Wolf: Toothless, by Tyler Smith

Allegory can be a tricky thing. For it to be most effective, the allegory requires a firm handle on the specific story being told and an even firmer handle on the one being suggested. The most effective allegories are those that draw from society’s collective understanding of what is and isn’t acceptable and ask us to apply that understanding to subjects that might not at first appear so black and white.
Arthur Miller did this beautifully with his masterful play The Crucible, which used a part of United States history that was universally agreed upon to be shameful – the Salem Witch Trials – as a means of condemning the McCarthy Era. It was most effective precisely because nobody could possibly defend the literal witch hunts in the play, and Miller used that certainty to guide his audience’s opinions towards something more ambiguous. With her new film Wolf, director Nathalie Biancheri tries to use allegory to explore modern conversations about sexuality and identity. The intention is noble, but in her attempt to tell an abstract narrative, her message gets muddled and the film begins to lose its meaning.
The story involves a young man named Jacob (George MacKay) who believes that he is a wolf trapped in the body of a human. He is sent to a facility that specializes in young people who think they are animals, run by the sadistic Dr. Mann (Paddy Considine). This facility promises a cure through unconventional and often cruel means. As Jacob fights against his instincts, he meets a young woman (Lily-Rose Depp) who thinks she is a wildcat. These two kindred spirits offer support and acceptance of one another and a romance begins to blossom.
The quiet patience with which Biancheri tells her story is commendable, and we really get a sense of this facility and the other patients, including a defiant would-be parrot (Lola Petticrew) and an energetic young man who believes himself to be a German Shepherd (Fionn O’Shea). These scenes of curious, non-judgmental observance are the best in the film, drawing us into an unusual and often sad world.
And it is this sadness that suggests the film’s thematic intentions. Almost immediately, we get a strong sense that this high concept story is meant to stand in for sexual fluidity and transgender identity, with the facility itself taking on the characteristics of gay conversion therapy. We see how serene the patients are when left to themselves – barking, climbing, and playing – and how miserable they are made when forced to be human. We are meant to sympathize with them and desire that they just be left alone.
This is where the allegory begins to break down, despite the best efforts of a talented young cast. While I was absolutely repulsed by the treatments of Dr. Mann (whose name is difficult to consider without rolling my eyes), I still saw these patients as genuinely mentally ill and desperately in need of some kind of therapy. The tone of the film clearly implies that I should want these kids to be left to live out their fantasies as animals and, try as I might, I just couldn’t. And since the film relies upon acceptance of its premise for its thematic power, a lack of acceptance could actually wind up hurting its message, to such an extent that some might even see the analogy itself as insulting.
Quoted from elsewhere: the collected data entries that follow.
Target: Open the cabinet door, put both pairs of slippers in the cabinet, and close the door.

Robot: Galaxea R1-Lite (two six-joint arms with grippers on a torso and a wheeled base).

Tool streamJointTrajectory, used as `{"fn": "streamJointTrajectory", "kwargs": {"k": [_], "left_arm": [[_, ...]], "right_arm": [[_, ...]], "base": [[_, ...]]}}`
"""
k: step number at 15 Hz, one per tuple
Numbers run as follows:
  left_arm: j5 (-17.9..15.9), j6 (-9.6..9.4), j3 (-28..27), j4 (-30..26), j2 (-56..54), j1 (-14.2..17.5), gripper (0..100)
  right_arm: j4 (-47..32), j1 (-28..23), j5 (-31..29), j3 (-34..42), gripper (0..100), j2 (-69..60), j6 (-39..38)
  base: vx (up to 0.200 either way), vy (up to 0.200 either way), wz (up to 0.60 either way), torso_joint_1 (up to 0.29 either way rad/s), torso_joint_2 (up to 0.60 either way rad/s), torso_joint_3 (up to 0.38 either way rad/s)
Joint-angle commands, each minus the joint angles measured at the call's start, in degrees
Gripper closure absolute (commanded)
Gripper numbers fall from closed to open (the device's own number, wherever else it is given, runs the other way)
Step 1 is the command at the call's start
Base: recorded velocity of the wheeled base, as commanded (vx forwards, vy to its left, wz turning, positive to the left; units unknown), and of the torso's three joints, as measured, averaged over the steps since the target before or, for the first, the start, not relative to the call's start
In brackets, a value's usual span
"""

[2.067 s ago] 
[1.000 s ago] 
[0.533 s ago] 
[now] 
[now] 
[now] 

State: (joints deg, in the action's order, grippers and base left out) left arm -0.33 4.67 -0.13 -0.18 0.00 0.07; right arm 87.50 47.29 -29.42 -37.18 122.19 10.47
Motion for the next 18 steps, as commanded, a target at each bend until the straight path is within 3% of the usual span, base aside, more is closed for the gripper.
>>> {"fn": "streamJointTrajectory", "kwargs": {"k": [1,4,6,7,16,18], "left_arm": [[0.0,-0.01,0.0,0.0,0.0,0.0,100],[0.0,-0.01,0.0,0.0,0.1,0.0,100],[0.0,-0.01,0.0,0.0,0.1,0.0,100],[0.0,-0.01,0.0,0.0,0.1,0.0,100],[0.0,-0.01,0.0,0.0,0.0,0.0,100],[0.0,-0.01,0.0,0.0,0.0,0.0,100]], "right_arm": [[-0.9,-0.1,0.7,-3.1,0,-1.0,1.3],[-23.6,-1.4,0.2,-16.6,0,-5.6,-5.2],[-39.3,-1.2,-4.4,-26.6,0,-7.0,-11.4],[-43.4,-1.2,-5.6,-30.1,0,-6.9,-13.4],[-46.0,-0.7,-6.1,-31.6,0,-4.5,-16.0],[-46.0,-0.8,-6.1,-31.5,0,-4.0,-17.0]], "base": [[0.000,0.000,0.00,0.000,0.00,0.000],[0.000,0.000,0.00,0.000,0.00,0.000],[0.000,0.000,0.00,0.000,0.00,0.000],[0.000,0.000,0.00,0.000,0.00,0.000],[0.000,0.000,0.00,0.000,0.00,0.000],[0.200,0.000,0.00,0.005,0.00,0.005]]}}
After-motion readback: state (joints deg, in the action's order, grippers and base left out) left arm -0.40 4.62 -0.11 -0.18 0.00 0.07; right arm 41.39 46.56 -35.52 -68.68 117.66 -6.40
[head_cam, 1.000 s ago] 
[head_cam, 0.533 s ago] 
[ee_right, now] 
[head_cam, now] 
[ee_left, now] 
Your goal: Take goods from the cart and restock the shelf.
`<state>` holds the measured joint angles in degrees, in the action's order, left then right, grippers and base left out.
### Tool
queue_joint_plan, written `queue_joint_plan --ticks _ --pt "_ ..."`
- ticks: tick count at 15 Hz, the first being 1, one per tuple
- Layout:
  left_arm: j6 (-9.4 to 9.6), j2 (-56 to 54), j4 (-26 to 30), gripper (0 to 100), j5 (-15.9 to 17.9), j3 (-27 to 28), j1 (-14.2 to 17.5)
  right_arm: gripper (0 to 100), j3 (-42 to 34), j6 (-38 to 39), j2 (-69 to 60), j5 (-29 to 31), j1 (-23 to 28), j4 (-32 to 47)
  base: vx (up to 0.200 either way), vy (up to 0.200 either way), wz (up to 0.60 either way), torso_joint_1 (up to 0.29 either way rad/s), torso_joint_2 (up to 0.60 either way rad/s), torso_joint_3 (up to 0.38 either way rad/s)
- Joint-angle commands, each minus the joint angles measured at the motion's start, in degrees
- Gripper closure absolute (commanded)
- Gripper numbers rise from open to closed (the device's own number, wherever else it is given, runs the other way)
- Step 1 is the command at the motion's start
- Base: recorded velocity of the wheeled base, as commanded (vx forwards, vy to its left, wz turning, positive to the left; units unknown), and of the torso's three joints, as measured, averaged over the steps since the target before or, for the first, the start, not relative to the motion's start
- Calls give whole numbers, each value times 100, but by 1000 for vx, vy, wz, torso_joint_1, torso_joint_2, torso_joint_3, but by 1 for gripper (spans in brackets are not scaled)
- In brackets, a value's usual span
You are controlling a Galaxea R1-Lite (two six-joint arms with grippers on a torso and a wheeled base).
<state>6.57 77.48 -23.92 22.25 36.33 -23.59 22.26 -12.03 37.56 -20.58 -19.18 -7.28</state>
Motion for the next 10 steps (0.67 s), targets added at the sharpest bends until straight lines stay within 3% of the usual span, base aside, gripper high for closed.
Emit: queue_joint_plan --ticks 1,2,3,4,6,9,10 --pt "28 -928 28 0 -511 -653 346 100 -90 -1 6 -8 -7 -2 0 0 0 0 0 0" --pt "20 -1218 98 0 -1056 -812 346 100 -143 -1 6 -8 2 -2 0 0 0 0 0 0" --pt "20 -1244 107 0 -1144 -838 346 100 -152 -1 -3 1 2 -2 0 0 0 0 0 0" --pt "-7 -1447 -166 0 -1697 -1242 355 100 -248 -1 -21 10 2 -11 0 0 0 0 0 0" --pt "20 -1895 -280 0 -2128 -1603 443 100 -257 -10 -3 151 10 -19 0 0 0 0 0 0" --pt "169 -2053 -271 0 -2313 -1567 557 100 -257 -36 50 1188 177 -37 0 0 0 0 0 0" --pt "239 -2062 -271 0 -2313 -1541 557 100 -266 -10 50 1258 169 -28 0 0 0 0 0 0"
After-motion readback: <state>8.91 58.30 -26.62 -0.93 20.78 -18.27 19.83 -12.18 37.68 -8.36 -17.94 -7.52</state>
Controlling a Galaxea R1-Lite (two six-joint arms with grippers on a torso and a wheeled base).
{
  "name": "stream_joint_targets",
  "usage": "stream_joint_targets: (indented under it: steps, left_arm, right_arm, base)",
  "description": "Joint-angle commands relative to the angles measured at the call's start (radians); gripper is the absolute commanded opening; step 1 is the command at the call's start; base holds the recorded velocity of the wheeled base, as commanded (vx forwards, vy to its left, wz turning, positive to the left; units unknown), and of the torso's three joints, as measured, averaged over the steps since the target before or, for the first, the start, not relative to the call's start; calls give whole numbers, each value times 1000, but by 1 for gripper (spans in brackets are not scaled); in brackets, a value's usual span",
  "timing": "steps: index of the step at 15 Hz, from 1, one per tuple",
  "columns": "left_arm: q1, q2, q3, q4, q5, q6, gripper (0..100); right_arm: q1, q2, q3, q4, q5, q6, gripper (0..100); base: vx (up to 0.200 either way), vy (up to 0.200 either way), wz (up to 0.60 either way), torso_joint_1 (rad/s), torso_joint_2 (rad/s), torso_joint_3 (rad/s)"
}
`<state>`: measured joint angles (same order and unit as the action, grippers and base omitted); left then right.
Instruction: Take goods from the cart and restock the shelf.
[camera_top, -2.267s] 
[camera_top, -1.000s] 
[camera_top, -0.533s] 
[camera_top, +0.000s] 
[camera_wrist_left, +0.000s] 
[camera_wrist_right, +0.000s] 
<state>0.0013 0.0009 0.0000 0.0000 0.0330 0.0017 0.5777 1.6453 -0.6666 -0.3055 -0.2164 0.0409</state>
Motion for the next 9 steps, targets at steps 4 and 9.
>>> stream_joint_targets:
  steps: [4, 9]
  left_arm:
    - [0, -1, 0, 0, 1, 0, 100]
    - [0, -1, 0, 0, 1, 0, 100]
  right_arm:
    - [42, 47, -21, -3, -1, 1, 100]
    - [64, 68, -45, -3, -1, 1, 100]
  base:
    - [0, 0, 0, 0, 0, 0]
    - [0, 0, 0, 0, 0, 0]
In fact, the only way the film could possibly sell its story is to rely upon the viewer’s existing acceptance of transgender people and rejection of gay conversion therapy to create sympathy for its characters. In other words, the film is using its message to communicate its allegory, which is the exact opposite of how a film like this should operate. This structural confusion begins to affect the narrative itself, with even thematic consistency falling away and only the director’s audacity remaining.
Wolf is a well-meaning experiment, but one that ultimately fails due to the otherwise-talented director’s shaky understanding of metaphor and allegory. And when attempting to discuss a subject as vital as sexual identity in an abstract way, that abstraction has to be firmly in place, with both the audience and the artist in perfect sync, lest its meaning eventually evaporate. This is a film that slowly dissolves right before our eyes, and even the best of directorial intentions can’t keep it together.